Bundan sonra yapılan renovasyon ise 20 Nisan 2006'da bitirilip Saray süitleri tamamen yenilenmiş. Çırağan Sarayı bu gün bulunduğu haline ulaşana kadar dört beş defa yıkılıp yeniden yapılmış. #Bumerangdeneyimgunleri kapsamında bu etkinliğe seçilen 10 blogger, işte yukarıda tarihçesinin kısacık özetini verdiğim Çırağan Palace Kempinski, İstanbul'da biraraya geldik.

İstanbul' da yaşanan bitmez tükenmez trafik sorunundan dolayı etkinliğe yetişememek endişesi ile erkenden yola çıktım. İlk giden ben oldum tabii ki.. Asya kıtasından Avrupa'ya geçiş hiç belli olmuyor.  İyi ki de erken gitmişim Gazebo Lounge'da muhteşem manzara eşliğinde mis kokulu çayımı yudumlarken yanında getirdikleri muhteşem scone, pasta tabağı ve sandviçlerin lezzeti uzun süre aklımdan ve damağımdan gitmeyecek.

Saat 17.00'yi biraz geçe tüm blogger arkadaşlar gelmişti. Uzun bir masa etrafında sunulan çay ve kahve ikramı ve tanışma sonrası sarayda büyüleyici, küçük bir gezintiden sonra trüf yapmak üzere çikolata atölyesine doğru yürümeye başladık.
Çırağan Palace Halkla İlişkiler Direktörü Çiler İlhan, Pazarlama Müdürü Lara Otru,  Halkla İlişkiler Yöneticisi Cansu Bas ve Bumerang ekibi Ahmet Erten, Hilal Şimşek'de bizimleydi.
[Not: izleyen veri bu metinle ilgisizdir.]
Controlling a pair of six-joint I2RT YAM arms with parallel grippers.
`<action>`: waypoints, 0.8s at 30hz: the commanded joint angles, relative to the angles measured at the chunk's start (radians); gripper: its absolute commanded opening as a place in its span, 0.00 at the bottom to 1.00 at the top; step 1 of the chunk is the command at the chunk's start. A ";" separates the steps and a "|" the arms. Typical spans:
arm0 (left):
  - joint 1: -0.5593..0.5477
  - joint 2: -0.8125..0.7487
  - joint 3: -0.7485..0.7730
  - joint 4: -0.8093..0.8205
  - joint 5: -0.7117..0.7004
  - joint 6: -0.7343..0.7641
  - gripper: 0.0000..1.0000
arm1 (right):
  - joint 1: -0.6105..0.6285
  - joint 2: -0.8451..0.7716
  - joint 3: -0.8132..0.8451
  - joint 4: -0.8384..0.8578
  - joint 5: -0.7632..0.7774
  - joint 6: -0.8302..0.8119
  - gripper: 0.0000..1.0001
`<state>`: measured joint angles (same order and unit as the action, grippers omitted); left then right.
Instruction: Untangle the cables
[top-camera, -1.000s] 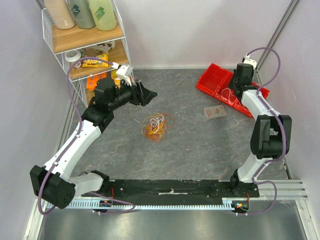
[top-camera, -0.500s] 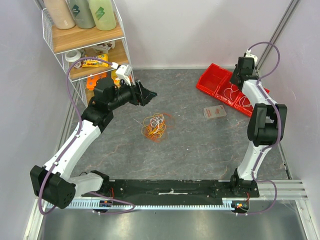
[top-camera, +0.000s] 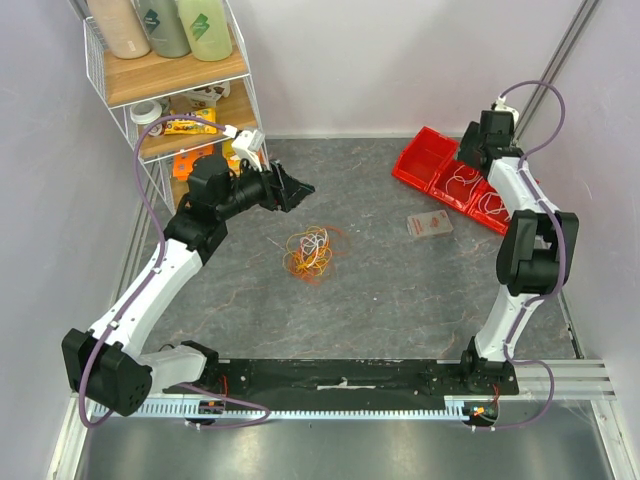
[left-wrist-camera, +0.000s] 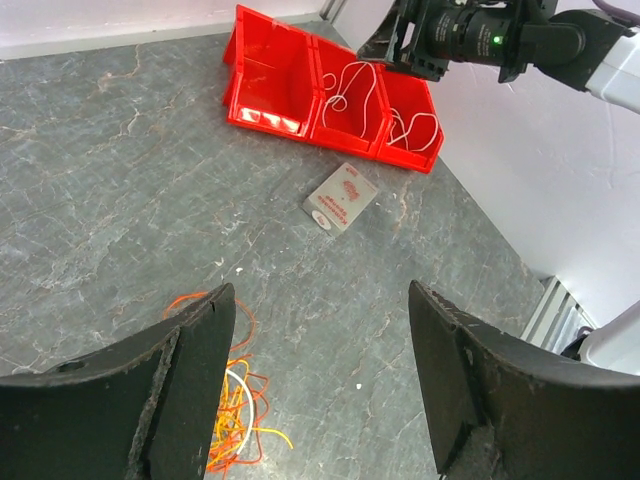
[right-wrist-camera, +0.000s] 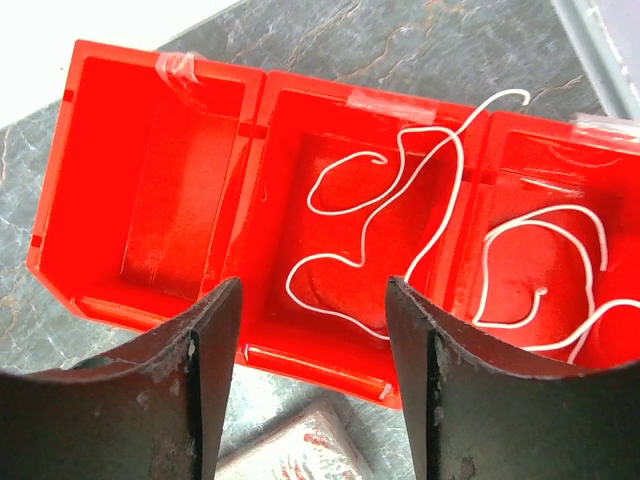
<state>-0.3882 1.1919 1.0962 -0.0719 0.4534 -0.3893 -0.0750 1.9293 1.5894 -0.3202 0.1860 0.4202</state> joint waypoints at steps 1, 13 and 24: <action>0.005 0.000 -0.006 0.046 0.030 -0.034 0.76 | -0.032 -0.061 0.018 0.007 0.044 0.049 0.68; 0.005 -0.002 -0.015 0.069 0.065 -0.063 0.76 | -0.157 0.085 0.072 0.164 0.020 0.051 0.71; 0.008 0.026 -0.019 0.069 0.099 -0.091 0.76 | -0.226 0.286 0.253 0.219 -0.183 0.051 0.64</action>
<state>-0.3882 1.2076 1.0813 -0.0437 0.5259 -0.4454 -0.2840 2.1841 1.7607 -0.1528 0.0731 0.4751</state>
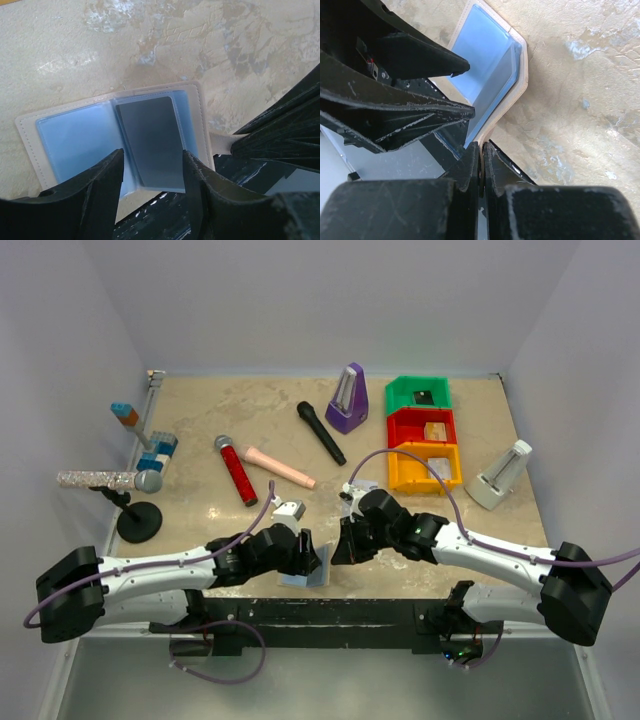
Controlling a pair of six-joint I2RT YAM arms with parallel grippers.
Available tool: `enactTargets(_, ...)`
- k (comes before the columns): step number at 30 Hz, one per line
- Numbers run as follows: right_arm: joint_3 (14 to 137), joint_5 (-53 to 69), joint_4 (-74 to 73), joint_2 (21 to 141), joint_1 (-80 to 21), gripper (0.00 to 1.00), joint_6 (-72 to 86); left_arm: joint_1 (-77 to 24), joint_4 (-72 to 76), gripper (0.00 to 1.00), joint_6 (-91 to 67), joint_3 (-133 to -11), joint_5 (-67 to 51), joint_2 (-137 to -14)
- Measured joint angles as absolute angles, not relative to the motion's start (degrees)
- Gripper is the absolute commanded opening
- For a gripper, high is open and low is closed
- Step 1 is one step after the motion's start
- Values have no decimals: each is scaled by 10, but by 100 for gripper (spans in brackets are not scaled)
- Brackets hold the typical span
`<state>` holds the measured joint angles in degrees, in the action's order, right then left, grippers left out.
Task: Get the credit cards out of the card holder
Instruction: Remove the credit card from the card holder.
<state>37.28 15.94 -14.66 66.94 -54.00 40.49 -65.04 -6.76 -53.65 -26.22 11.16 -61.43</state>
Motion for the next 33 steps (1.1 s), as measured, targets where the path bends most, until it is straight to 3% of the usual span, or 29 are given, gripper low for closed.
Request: enactTargets(33,378,160,-154,670,-540,0,403,-669,-63,57,-508,-300,123,-642)
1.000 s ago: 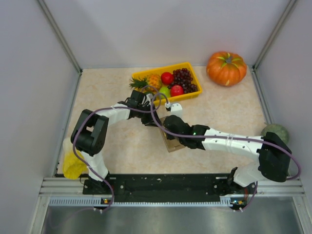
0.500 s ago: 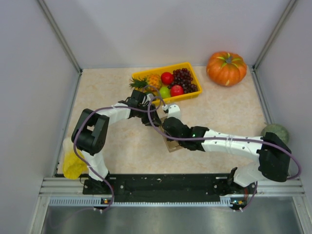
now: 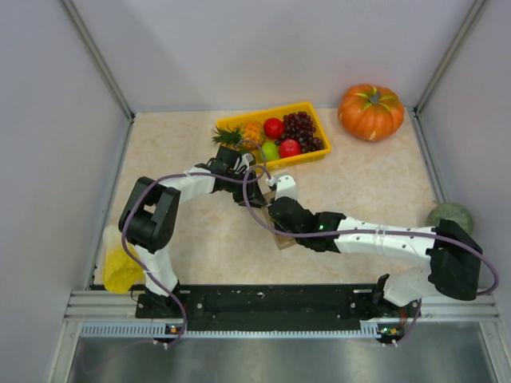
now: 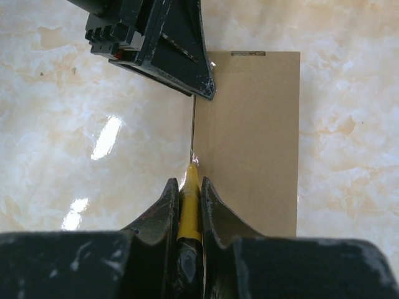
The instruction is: Unpack the express box
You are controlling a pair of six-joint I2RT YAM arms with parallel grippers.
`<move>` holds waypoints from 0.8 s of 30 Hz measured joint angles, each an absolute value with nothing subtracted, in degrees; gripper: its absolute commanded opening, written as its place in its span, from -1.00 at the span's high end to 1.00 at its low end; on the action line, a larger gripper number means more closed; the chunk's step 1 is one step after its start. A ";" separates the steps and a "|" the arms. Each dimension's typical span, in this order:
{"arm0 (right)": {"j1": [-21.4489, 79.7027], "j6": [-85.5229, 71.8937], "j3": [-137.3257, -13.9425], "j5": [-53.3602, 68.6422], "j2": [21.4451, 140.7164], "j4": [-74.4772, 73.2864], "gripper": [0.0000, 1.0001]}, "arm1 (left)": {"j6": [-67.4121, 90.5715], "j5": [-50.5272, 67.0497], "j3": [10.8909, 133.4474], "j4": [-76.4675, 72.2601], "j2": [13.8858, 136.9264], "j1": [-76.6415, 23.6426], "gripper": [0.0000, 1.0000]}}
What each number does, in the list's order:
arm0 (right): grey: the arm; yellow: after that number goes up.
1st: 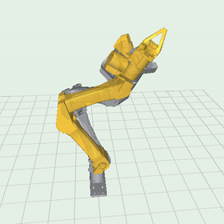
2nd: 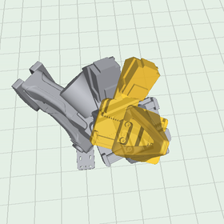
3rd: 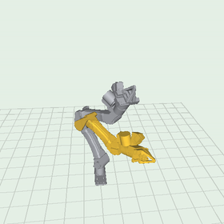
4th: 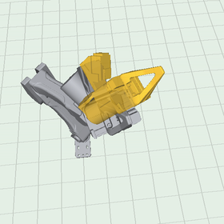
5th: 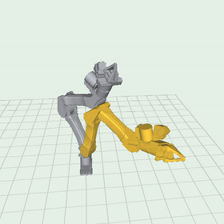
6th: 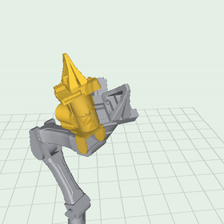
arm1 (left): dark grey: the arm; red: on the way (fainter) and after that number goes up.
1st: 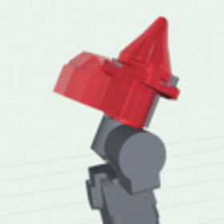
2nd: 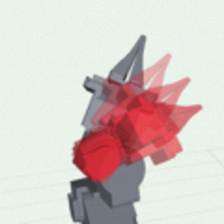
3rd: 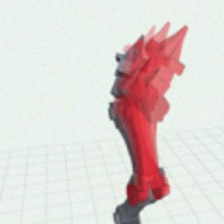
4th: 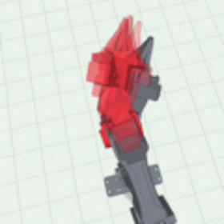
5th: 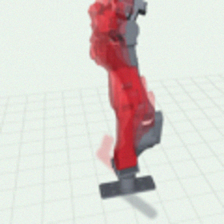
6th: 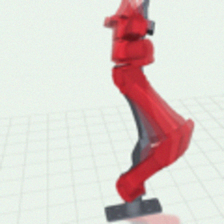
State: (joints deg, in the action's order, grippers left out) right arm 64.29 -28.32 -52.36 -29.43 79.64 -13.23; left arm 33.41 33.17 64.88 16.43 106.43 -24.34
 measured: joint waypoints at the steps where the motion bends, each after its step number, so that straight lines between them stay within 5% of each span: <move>1: 64.34 -28.21 -52.12 -29.39 79.31 -13.32 1.00 | 33.32 33.17 64.88 16.40 106.43 -24.38 0.33; 24: 65.14 -28.60 -50.19 -25.19 76.90 -17.45 1.00 | 33.04 33.23 65.25 16.71 106.65 -24.40 0.33</move>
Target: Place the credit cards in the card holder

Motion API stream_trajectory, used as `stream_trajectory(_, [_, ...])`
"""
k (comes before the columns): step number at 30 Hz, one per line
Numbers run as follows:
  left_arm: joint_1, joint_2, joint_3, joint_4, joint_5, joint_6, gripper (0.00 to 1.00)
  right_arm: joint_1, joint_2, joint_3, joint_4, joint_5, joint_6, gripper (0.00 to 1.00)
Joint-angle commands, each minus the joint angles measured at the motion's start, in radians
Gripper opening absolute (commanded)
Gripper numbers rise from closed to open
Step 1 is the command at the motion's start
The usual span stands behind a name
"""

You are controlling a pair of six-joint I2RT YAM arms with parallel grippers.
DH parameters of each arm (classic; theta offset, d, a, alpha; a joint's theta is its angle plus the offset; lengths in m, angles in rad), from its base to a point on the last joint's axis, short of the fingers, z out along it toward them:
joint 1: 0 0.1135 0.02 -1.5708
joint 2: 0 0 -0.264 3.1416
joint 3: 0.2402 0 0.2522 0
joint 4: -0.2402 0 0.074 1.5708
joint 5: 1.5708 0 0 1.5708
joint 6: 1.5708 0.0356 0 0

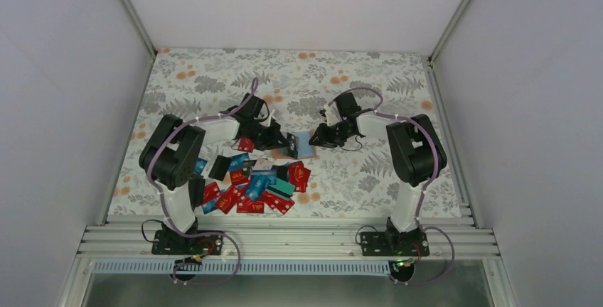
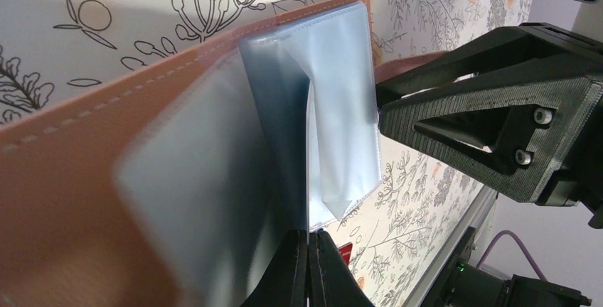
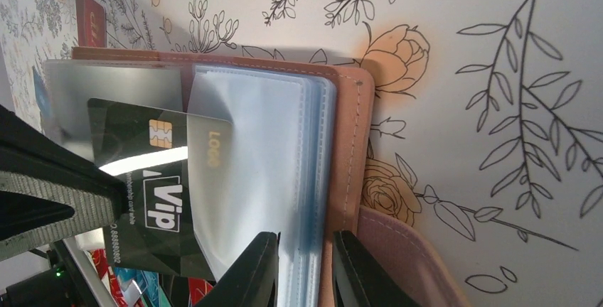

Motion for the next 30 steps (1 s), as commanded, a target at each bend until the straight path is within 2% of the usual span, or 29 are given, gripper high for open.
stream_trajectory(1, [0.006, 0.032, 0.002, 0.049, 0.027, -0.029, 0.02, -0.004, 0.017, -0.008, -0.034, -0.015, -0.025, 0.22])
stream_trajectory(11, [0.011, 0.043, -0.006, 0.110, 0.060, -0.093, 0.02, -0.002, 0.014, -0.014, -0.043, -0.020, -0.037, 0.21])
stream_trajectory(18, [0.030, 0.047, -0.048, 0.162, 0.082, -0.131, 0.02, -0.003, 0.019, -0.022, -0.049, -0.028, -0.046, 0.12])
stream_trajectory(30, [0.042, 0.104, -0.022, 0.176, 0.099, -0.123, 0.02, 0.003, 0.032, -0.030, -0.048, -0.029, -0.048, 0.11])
Birçok ödül sahibi ve Madonnadan tutun David Beckham'a kadar bir çok ünlünün çikolata ve pasta şefi, gözleri ışık ışık William McCarrick ile karşılaşır karşılaşmaz hepimizin heyecanı görülmeğe değerdi. Bizi yüzlerinde tatlı bir gülümsemeyle karşılayan Şef ve ekibi ile kocaman çalışma masasının etrafında toplandık. Kendilerini bizlere tek tek tanıttıktan sonra masa üzerinde bizler için hazırlanan malzemeyi de tanıttılar.

Bu kocaman mutfakta, büyük bir özen ve heyecanla birbirimize yardım ederek önlük ve ahçı şapkalarımızı takarak işe başladık. Ve tabii tüm bunlar olurken bol bol da resim çekmeyi ihmal etmedik.. Blogger olmak böyle birşey  işte. Ve işte tüm ekip imza çikolata 'Tuğra Trüf'ü yapmaya hazırız artık! 

Çikolatanın nasıl yapılacağını bize anlatırken, kakao ağaçlarından nasıl ve ne kadar  kakao elde edildiğini de kısaca anlatan ve arada bizlere de sorular yönelten şef anlattıkça, bildiklerini bizlerle paylaştıkça daha da keyifleniyordu sanki.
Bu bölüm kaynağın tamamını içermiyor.